Una mannaia centrata secondo American Association for the Advancement of Science in un editoriale su Science in base a quella che Trump chiama “ideologia di genere woke” che lascia migliaia di ricercatori e scienziati per strada (con le famiglie) compresi i loro progetti di ricerca applicata/di base all’insegna della bandiera di un insensato negazionismo climatico, e anti-gender, promuovendo uno spirito e un clima diffusamente anti-scientifico per levitazione di oscure “elegie mistiche di preghiera” sempre a favore di telecamere ca va sans dire. Una primazia tecnologica senza scienza e per quale competizione con la Cina che invece corre? L’America può permettersi tutto questo? No, perché il progresso degli USA, la sua stessa esistenza come quello dell’Umanità si fonda su questa forza della scienza, di ricerche e studi di base e applicati da oltre 250 anni e che ne hanno fatto la potenza economica, tecnologica e liberal-democratica che è stata creata dalla fratricida American War of Indipendence come una Revolutionary War per la libertà di pensiero, contro schiavismi e oscurantismi clanici.
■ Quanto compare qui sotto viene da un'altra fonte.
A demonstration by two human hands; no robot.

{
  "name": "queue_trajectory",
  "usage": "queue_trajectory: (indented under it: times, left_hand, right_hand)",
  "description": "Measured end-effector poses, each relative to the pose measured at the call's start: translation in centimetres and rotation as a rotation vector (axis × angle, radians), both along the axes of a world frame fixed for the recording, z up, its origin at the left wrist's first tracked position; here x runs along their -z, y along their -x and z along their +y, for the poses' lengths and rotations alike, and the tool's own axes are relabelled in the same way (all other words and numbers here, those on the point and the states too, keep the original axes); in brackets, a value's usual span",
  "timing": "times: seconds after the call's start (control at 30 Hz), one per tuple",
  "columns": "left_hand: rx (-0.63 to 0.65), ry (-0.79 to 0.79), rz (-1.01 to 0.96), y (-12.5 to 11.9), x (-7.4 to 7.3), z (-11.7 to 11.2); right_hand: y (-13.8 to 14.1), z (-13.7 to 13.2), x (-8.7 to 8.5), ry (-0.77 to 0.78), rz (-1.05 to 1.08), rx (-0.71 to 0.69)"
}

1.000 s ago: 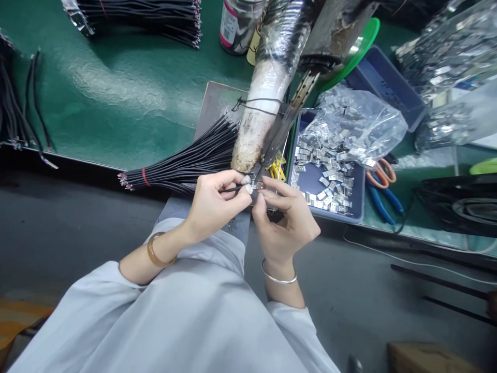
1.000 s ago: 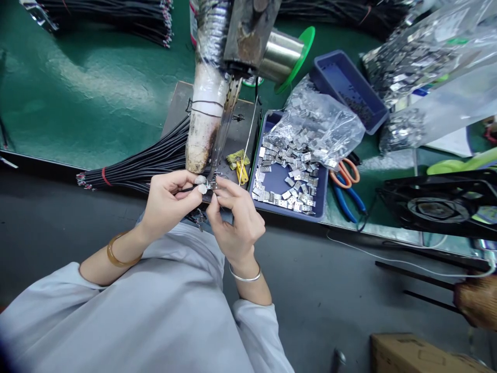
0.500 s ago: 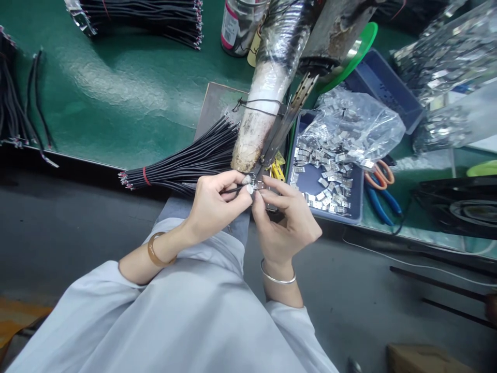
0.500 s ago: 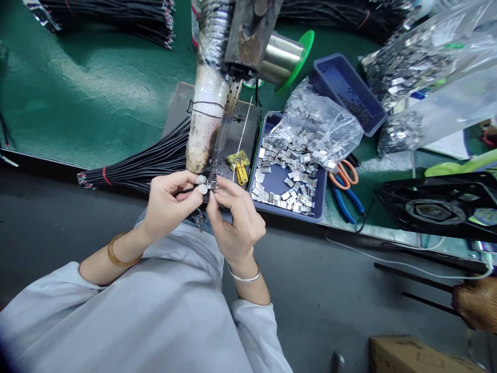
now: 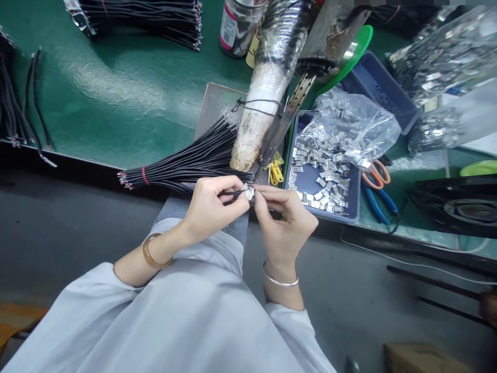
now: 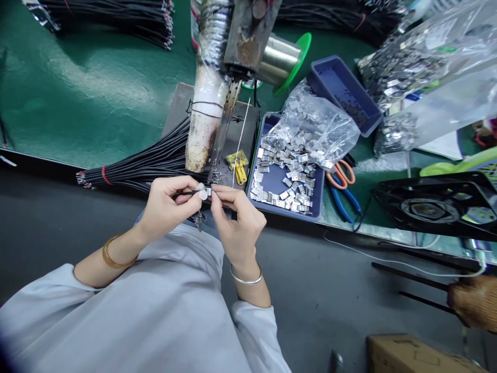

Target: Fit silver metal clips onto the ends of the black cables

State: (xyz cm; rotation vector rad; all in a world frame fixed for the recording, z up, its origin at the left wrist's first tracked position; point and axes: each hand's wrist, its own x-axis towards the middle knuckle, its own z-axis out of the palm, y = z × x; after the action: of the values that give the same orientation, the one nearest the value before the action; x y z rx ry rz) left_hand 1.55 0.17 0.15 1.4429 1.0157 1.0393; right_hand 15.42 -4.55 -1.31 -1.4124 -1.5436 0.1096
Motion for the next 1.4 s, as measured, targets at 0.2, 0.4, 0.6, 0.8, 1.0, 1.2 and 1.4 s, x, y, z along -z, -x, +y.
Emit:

Producendo quel virtuoso melting pot di culture scientifiche e libertarie differenziate che han trovato spesso unità, potenziamento e convergenza proprio nelle grandi praterie del farwest delle diversità USA. Poi è toccato anche alle categorie della sostenibilità, dell’inclusione e dunque della diversity che hanno alimentato negli ultimi 30 anni la crescita degli investimenti ESG in molteplici campi industriali, manifatturieri e dei servizi spingendo gli stessi processi diffusi di digitalizzazione e la stessa sconfitta del Covid19 con una rincorsa velocissima ai vaccini a RnMA che hanno salvato la vita di centinaia di milioni di persone in tutto il mondo. Assistiamo cioè alla sollecitazione normativa del taglio netto a tutte le social corporate policy rappresentate dalla nota sigla Dei (diversity, equity, inclusion) denunciata come “illegale”. Dunque introducendo anche sanzioni per tutte le Corporation che non si allineeranno e che tuttavia spacca il Corporate World tra fedeli (per es. Meta, Disney, Walmart, Amazon, Goldman Sachs, Citi) e infedeli (Apple, JP Morgan, Costco) e con molte soluzioni intermedie e creative (ben descritto da IlSole24Ore).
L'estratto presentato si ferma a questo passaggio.